_Input data_:
[Start of section]

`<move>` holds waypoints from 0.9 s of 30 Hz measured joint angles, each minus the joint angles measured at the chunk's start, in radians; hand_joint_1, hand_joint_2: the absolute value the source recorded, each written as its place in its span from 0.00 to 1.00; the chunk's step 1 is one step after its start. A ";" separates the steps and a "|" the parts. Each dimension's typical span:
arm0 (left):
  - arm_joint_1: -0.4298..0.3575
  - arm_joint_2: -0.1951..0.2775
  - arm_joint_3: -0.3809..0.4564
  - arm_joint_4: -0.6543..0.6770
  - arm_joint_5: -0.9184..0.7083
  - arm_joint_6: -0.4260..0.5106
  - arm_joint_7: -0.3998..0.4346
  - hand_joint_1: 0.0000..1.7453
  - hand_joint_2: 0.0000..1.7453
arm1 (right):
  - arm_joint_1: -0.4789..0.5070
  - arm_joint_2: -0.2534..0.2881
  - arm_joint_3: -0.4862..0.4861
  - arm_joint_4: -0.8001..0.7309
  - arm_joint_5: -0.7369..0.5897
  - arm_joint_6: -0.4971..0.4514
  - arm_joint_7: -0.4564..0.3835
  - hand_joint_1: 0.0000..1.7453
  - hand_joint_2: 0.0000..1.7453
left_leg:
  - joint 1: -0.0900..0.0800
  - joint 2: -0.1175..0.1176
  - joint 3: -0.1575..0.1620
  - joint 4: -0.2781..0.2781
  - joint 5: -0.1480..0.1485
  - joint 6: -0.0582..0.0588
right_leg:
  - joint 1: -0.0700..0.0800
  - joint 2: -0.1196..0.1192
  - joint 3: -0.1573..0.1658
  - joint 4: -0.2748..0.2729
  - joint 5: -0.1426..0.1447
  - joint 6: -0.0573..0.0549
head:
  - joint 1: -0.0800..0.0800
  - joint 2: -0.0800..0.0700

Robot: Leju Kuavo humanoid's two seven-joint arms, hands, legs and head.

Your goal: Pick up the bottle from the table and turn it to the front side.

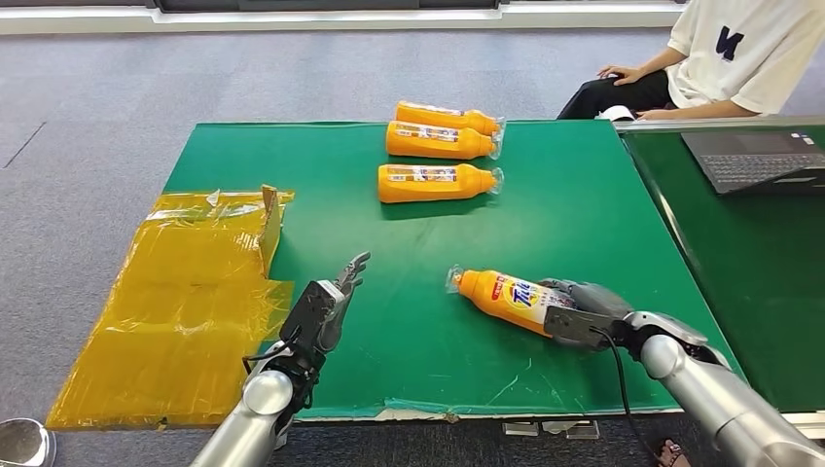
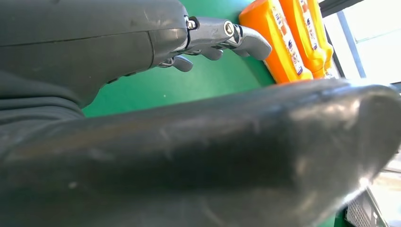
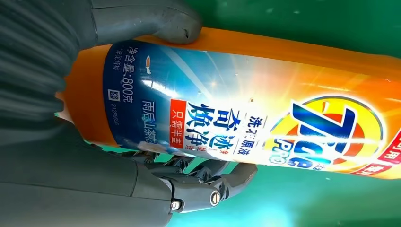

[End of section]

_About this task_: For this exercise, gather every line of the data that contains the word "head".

_Result for this task_:
head:
Robot: Leju Kuavo humanoid's two seven-joint arms, hands, legs and head.

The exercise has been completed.